• **REQUIRED WORK**:
All the data must be output exactly as given.

• **SOURCE DATA**:
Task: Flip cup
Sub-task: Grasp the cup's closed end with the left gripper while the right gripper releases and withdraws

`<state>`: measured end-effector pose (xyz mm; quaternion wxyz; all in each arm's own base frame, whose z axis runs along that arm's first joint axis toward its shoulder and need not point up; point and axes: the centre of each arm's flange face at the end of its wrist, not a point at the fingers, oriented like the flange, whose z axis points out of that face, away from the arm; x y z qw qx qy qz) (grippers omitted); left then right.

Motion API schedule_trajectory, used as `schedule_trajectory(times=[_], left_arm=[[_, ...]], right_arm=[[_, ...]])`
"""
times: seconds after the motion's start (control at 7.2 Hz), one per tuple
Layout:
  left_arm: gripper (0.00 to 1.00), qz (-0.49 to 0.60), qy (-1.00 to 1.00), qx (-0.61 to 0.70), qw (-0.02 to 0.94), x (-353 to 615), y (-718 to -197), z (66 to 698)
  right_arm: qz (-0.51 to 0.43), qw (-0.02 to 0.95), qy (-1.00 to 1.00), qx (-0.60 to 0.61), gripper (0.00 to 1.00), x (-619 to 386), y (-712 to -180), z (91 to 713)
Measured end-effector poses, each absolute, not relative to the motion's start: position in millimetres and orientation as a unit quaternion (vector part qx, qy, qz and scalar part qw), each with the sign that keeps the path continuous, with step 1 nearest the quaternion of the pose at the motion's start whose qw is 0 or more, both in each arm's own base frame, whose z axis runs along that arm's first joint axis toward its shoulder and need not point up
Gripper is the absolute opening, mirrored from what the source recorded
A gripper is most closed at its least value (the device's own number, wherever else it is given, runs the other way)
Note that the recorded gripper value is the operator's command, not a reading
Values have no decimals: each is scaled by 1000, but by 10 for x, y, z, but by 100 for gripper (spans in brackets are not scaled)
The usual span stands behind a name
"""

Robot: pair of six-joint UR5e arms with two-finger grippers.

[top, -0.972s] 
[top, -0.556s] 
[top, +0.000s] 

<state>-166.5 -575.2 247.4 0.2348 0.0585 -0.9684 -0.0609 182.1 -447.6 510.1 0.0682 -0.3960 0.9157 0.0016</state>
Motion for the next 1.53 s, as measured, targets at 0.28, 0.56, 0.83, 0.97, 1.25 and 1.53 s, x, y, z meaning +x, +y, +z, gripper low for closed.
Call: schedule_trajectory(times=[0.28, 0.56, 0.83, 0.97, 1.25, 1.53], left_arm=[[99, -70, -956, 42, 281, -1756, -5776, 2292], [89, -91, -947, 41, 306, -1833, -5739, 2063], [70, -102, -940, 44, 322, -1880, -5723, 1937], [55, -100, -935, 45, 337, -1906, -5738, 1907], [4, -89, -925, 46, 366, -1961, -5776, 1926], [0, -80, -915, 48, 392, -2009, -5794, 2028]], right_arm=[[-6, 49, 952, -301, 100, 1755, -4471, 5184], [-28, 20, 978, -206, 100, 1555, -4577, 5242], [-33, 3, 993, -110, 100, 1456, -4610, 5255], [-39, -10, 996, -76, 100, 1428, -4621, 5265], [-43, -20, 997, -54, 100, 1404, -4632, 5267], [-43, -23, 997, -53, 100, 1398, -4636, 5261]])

• **TASK RESPONSE**:
Task: Flip cup
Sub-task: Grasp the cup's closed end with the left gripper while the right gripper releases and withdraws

`<state>`: measured end-effector pose (xyz mm; quaternion wxyz; all in each arm's own base frame, whose z axis runs along that arm's first joint axis toward its shoulder and need not point up; point and axes: the centre of each arm's flange face at the end of its wrist, not a point at the fingers, oriented like the flange, whose z axis points out of that face, away from the arm; x y z qw qx qy qz) (grippers omitted); left then right.

Motion API schedule_trajectory, used as `schedule_trajectory(times=[_], left_arm=[[_, ...]], right_arm=[[_, ...]])`
"""
times: seconds after the motion's start (control at 7.2 Hz), one per tuple
Layout:
  left_arm: gripper (0.00 to 1.00), qz (-0.49 to 0.60), qy (-1.00 to 1.00), qx (-0.61 to 0.70), qw (-0.02 to 0.94), x (-353 to 615), y (-718 to -197), z (66 to 698)
  right_arm: qz (-0.51 to 0.43), qw (-0.02 to 0.95), qy (-1.00 to 1.00), qx (-0.60 to 0.61), gripper (0.00 to 1.00), x (-619 to 386), y (-712 to -180), z (91 to 713)
Measured end-effector poses, each absolute, not relative to the motion's start: position in millimetres and orientation as a unit quaternion (vector part qx, qy, qz and scalar part qw), each with the sign that keeps the path continuous, with step 1 nearest the quaternion of the pose at the motion's start whose qw is 0 or more, both in each arm's own base frame, whose z axis runs along that arm's first joint axis toward its shoulder and need not point up
Gripper is the absolute opening, mirrored from what the source recorded
A gripper is most closed at its least value (the device's own number, wherever else it is given, runs the other way)
Note that the recorded gripper value is the operator's command, not a reading
Values have no decimals: each is scaled by 1000, but by 10 for x, y, z, but by 100 for gripper (spans in brackets are not scaled)
The usual span stands behind a name
"""

Robot: pair of six-joint UR5e arms with two-finger grippers.

[top, -0.972s] 
[top, -0.556s] 
[top, +0.000s] 

<state>-166.5 -575.2 247.4 0.2348 0.0585 -0.9684 -0.0609 182.1 -447.6 510.1 0.0682 -0.3960 0.9157 0.0016</state>
Motion for the next 1.53 s, as measured, targets at 0.28, 0.56, 0.83, 0.97, 1.25 and 1.53 s, x, y, z meaning +x, +y, +z, gripper low for closed.
Call: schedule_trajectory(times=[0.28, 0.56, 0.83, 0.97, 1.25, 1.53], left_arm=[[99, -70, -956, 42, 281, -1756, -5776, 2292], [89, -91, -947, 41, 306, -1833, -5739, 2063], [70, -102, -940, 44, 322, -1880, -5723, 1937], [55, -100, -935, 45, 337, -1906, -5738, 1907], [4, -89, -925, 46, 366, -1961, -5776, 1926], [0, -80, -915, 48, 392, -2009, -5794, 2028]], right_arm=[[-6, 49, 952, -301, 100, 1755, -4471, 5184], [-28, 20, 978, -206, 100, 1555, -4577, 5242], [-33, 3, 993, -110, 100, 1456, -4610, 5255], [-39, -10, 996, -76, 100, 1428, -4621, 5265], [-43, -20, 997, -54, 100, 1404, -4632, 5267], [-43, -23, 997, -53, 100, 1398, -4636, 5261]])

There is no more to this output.